What Is Distributed Pipelining?
Distributed pipelining, or register retiming, is a speed optimization that moves existing delays in a design to reduce the critical path while preserving functional behavior. This optimization moves the delays within a subsystem while preserving the hierarchy.
The HDL Coder™ software uses an adaptation of the Leiserson-Saxe retiming algorithm.
For example, in this model, there is a delay of 2 at the output.
The diagram shows the generated model after distributed pipelining redistributes the delay to reduce the critical path.
Benefits and Costs of Distributed Pipelining
Distributed pipelining can reduce your design’s critical path, enabling you to use a higher clock rate and increase throughput.
However, distributed pipelining requires your design to contain a number of delays. If you need to insert additional delays in your design to enable distributed pipelining, this increases the area and the initial latency of your design.
How Distributed Pipelining Works
HDL Coder applies distributed pipelining with other optimization options to move
the existing delays in your design to reduce the critical path. The existing delays
in your design can either be design delays or pipeline delays. Design delays are
delays that you manually insert in your design by using Delay blocks, or other
blocks that have state, including Queue, HDL FIFO, or Buffer blocks. Pipeline delays
are delays that are generated by optimization settings, such as input or output
pipelining options, or block implementation settings, such as the
ShiftAdd implementation for a Divide block and
CORDIC approximation for a Trigonometric
Function block. See InputPipeline and OutputPipeline.
When you generate code, before distributed pipelining runs, the input and output pipelines you specify are inserted at the input and outputs ports in your design. HDL Coder uses these pipelines to determine latency requirements and an outline for ideal pipelining for your design.
HDL Coder begins distributed pipelining by calculating the propagation delay for the components in your design by assigning each component an equal weight, except for wire components, such as Selector blocks and Bit Concat blocks, that are assigned zero-propagation delay. Distributed pipelining then redistributes the design delays and pipeline delays based on the weight assigned to each component in your design. Distributed pipelining takes into consideration all of the pipeline stages and distributes them as evenly as possible in order to obtain the shortest critical path. The inserted pipelines might not appear in the place you originally requested them because distributed pipelining can move these to improve the critical path.

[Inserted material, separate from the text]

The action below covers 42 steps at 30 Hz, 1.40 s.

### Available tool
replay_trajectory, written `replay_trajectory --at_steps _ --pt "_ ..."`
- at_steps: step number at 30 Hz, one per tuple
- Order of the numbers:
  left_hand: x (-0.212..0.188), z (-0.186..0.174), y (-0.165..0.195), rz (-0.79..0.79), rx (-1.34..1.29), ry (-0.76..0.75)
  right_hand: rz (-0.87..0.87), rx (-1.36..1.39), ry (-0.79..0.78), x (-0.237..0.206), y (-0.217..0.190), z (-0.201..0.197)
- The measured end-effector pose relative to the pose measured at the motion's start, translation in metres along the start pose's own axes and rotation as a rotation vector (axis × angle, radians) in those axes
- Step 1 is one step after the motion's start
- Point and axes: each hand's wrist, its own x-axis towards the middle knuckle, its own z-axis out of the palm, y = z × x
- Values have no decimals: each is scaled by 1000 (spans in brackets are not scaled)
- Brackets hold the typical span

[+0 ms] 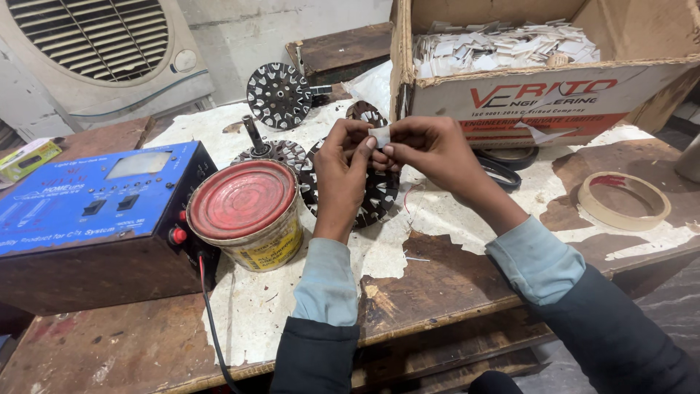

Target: The person sits at a workbench and attaches small white paper pieces one at a time onto the slots of a circular metal disc, taking each piece from a cardboard box of paper pieces and pressing it into place around the disc's edge.

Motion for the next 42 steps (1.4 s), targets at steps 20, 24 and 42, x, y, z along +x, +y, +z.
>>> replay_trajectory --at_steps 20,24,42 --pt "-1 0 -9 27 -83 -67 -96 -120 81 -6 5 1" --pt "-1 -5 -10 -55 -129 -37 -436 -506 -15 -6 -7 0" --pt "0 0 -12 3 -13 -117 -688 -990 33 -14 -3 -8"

If pipelines are required at specific point after a block, you can set the HDL Block Property ConstrainedOutputPipeline on the block at the specified point to the number of pipelines that you want to keep as output pipelines after that block. Constrained output pipelining does not insert extra pipelines, but instead provides information to distributed pipelining to first prioritize pipelines moved to or left at that specific point in your design. This option is used only to prevent distributed pipelining from moving specified pipelines or to require distributed pipelining to move pipelines to that specified point. For more information, see Constrained Output Pipelining.
If you want to disable distributed pipelining from running on your subsystem and you have set constrained output pipelining on blocks in your design, disable distributed pipelining for your subsystem and reset the ConstrainedOutputPipeline property on the blocks to zero.

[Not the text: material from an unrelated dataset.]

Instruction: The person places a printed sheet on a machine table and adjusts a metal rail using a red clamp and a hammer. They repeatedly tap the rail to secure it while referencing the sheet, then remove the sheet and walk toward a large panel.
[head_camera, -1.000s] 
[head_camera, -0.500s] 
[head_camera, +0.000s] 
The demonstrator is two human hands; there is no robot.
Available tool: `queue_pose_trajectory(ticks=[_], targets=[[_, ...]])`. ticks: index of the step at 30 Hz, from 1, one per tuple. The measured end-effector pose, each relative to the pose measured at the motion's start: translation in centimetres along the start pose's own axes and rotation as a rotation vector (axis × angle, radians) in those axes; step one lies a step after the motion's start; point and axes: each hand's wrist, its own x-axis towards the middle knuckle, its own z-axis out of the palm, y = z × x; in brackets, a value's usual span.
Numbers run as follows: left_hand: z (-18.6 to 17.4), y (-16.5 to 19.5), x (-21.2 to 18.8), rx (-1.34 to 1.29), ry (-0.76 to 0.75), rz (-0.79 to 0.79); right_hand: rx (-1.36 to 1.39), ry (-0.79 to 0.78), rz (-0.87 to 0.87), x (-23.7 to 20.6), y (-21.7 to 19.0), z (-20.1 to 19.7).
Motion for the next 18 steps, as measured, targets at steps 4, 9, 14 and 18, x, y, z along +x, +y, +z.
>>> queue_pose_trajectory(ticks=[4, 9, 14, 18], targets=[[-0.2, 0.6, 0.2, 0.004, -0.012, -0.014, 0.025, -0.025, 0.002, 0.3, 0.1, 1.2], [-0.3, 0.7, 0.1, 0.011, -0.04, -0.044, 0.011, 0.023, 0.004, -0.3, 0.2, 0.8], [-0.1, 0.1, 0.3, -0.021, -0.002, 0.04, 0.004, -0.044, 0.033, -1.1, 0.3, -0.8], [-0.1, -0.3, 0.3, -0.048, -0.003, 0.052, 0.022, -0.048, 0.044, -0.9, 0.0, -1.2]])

If you do not want the design delays you have in your design to be moved by distributed pipelining, enable Preserve design delays. See Preserve design delays.

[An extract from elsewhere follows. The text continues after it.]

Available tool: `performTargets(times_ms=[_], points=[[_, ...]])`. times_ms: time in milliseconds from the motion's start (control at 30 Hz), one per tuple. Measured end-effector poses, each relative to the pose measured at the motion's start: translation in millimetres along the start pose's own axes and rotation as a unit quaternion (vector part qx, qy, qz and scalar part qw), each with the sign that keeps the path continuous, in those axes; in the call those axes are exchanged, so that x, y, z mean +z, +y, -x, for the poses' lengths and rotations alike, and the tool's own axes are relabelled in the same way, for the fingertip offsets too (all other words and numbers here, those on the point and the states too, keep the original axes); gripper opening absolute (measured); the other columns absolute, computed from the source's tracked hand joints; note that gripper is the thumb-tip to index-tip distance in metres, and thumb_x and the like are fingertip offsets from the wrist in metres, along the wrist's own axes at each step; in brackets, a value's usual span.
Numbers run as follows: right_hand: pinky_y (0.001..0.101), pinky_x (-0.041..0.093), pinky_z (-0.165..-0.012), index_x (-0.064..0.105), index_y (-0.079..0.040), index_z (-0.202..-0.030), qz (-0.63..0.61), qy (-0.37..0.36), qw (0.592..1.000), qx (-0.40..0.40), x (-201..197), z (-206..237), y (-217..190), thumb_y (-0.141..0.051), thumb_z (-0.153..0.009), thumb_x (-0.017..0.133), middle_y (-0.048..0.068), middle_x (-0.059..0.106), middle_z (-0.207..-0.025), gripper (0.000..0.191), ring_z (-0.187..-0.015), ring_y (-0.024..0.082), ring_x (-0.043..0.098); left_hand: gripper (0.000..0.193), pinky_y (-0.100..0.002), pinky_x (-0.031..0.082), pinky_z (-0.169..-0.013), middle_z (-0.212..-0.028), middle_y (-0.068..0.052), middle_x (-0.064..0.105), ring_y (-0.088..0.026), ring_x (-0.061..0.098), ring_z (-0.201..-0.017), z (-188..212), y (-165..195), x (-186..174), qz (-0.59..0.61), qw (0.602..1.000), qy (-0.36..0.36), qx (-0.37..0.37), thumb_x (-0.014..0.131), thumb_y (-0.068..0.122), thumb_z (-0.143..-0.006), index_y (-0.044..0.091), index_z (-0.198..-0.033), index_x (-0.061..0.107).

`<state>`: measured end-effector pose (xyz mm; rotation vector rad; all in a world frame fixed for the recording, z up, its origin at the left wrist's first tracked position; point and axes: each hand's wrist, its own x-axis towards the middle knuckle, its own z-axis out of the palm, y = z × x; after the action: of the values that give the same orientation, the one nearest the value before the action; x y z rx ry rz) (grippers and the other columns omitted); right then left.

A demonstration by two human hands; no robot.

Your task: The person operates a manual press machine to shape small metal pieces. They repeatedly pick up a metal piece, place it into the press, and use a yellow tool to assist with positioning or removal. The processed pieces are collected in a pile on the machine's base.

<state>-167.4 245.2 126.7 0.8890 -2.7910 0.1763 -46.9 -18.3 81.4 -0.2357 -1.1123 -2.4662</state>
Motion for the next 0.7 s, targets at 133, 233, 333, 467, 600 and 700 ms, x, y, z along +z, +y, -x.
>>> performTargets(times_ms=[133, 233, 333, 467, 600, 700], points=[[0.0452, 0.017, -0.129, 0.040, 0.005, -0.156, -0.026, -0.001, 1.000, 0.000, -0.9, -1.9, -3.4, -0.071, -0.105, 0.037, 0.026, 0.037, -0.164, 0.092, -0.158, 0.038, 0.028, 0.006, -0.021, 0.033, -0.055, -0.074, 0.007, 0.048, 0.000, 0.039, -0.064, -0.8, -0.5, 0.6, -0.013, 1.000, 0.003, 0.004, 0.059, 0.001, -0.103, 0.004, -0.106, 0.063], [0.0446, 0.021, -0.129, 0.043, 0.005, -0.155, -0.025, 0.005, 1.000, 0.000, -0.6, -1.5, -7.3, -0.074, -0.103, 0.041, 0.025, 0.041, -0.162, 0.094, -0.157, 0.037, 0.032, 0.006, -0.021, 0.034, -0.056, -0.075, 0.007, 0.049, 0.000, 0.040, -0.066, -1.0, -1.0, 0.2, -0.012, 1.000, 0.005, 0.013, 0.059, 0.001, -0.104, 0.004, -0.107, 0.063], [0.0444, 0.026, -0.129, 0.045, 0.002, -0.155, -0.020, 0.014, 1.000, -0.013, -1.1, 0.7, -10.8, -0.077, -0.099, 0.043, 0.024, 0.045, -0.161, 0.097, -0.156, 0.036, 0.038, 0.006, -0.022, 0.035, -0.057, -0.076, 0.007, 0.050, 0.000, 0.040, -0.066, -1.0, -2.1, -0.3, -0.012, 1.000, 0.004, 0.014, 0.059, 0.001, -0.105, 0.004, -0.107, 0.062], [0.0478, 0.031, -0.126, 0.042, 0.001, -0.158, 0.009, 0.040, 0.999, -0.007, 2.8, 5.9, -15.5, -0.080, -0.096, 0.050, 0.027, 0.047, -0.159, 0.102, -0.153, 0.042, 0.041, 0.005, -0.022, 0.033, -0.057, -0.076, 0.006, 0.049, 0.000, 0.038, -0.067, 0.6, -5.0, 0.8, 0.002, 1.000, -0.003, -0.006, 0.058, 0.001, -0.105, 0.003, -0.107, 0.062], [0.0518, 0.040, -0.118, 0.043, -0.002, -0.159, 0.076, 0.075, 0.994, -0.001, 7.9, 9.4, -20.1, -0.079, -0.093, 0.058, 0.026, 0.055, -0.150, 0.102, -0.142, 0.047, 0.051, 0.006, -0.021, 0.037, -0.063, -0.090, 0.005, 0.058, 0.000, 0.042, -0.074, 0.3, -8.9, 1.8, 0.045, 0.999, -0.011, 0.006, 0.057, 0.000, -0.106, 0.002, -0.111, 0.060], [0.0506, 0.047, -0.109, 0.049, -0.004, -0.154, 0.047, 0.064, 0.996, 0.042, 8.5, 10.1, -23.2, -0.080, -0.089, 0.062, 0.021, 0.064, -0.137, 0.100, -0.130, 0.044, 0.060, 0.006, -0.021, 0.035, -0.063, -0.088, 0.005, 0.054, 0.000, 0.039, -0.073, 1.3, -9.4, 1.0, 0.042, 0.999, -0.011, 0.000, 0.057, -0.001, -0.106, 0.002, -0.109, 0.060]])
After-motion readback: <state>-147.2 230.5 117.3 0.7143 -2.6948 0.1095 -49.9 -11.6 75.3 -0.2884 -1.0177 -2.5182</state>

Requirements for Distributed Pipelining
Distributed pipelining requires your design to contain delays or registers that can be redistributed. You can use input pipelining or output pipelining to insert more registers. You can insert these delays manually or insert them by setting the HDL block properties InputPipeline or OutputPipeline for the subsystem or block that you plan to set distributed pipelining. For more information, see InputPipeline and OutputPipeline.
If your design does not meet your timing requirements at first, try adding more delays or registers to improve your results.
Specify Distributed Pipelining
You can set distributed pipelining on a model or the top-level DUT subsystem. For finer control, you can set distributed pipelining on subsystems, Stateflow® charts, and MATLAB Function blocks in the top-level DUT subsystem. See Use Distributed Pipelining Optimization in Models with MATLAB Function Blocks.
To enable distributed pipelining for the model from the UI:
In the Apps tab, select HDL Coder. The HDL Code tab appears.
Click Settings. In the HDL Code Generation > Optimization pane, in the Pipelining tab, select Distributed pipelining and click OK.
To enable distributed pipelining for a model, on the command line, enter:
hdlset_param('modelname', 'DistributedPipelining', 'on')
If you have a top-level device under test (DUT) that contains a subsystem
hierarchy, such as lower-level subsystems, and you want distributed pipelining to
run throughout the DUT and the lower-level subsystems, enable the model
configuration parameter Distributed pipelining and leave
the HDL block property DistributedPipelining as
inherit for the DUT and all lower-level
To prevent distributed pipelining from running in a specific lower-level subsystem
in the DUT, set the HDL block property DistributedPipelining to
off for that subsystem.
If you insert pipeline registers, output data can be in an invalid state initially. To avoid test bench errors resulting from initial invalid samples, disable output checking for those samples. For more information, see Ignore output data checking (number of samples).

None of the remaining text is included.